To present the immediate and short-term results of our first 60 endovenous laser (EVL) ablation procedures.

MATERIALS AND METHODS

Between July 2005 and December 2006, 60 EVL ablations were performed in 36 symptomatic patients (26 females, 10 males; mean age ± SD, 46 ± 14 years). The incompetent veins included the great saphenous vein (GSV) (n = 52), small saphenous vein (n = 6), and major branches of the GSV (n = 2). In all cases incompetent veins were punctured under ultrasound (US) guidance and the laser fiber was placed into these veins through a vascular sheath or with the help of a catheter. After tumescent anesthesia was administered, the veins were ablated with laser by delivering 50–100 joules/cm energy to the vein wall.

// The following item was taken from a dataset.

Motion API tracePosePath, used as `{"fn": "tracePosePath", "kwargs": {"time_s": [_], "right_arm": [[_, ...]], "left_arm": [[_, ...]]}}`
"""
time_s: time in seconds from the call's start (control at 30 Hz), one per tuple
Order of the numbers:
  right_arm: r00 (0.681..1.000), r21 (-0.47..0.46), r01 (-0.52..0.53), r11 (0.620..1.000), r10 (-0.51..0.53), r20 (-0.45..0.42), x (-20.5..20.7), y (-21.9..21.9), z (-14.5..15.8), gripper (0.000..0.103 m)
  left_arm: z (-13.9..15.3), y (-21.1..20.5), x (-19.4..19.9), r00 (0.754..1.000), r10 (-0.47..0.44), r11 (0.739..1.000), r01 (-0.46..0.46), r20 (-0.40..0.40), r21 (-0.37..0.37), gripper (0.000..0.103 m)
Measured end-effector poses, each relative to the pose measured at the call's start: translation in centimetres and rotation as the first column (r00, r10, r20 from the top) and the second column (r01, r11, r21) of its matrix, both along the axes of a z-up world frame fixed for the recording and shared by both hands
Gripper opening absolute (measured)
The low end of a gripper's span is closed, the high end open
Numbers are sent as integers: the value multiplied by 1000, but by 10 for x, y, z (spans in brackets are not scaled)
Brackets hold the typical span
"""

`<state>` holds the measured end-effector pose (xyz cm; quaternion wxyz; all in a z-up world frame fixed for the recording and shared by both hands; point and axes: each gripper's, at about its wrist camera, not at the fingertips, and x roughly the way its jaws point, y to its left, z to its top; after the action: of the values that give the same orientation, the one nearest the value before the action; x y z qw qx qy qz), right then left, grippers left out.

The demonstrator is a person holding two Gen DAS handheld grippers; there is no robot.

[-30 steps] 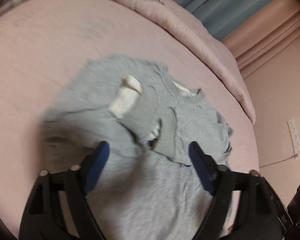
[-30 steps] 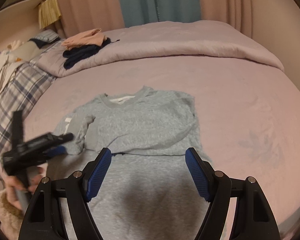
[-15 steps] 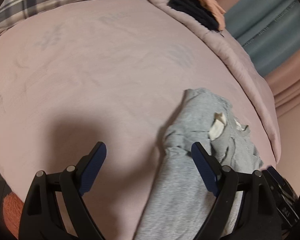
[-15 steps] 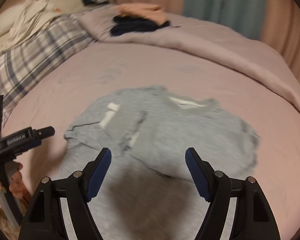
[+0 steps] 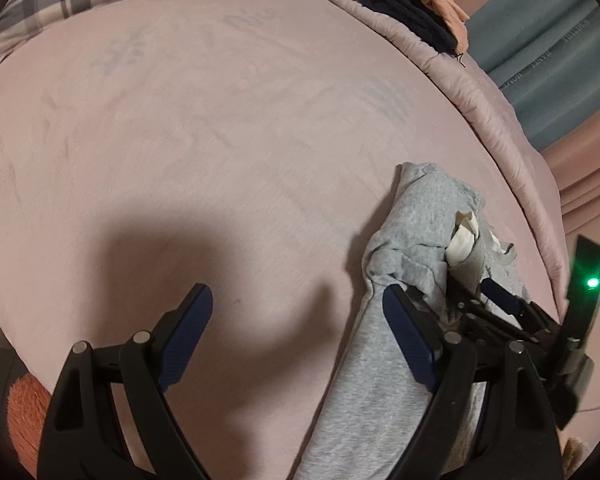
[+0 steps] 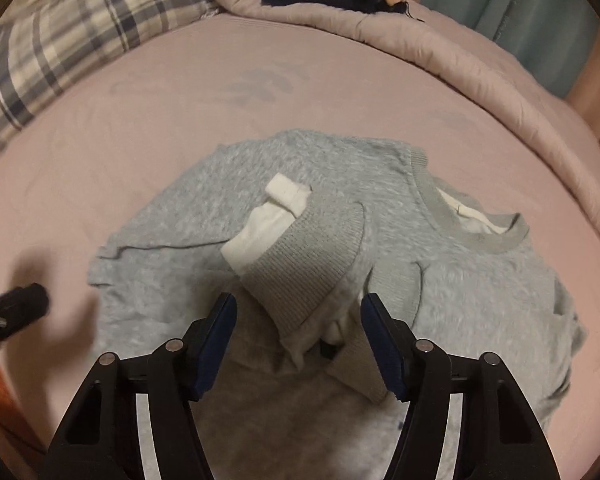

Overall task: Fold small clothes
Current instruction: 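Grasp the folded sleeve and shirt side with the right tool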

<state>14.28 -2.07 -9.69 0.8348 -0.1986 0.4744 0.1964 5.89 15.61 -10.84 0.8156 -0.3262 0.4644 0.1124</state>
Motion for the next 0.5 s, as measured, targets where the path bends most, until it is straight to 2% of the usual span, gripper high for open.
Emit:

Following EVL ablations, 29 patients also underwent foam sclerotherapy to treat the remaining varicosities. After the EVL ablation ± sclerotherapy, patients were followed- up with Doppler US at 1 week, and then 3, 6, and 12 months post procedure.

RESULTS

In all patients EVL ablation was technically successful. Complications were minor and included transient visual disturbance due to foam sclerotherapy (n = 1), bruising/ ecchymoses (n = 24), postoperative pain (n = 16), and superficial thrombophlebitis (n = 6). All patients returned to normal activity within 2 days. During the 7 ± 5 months (mean ± SD) of follow-up, recurrent reflux was seen in only one patient, in both GSVs, which was successfully treated with foam sclerotherapy.

CONCLUSION

EVL ablation is a safe and effective method for the management of saphenous vein insufficiency.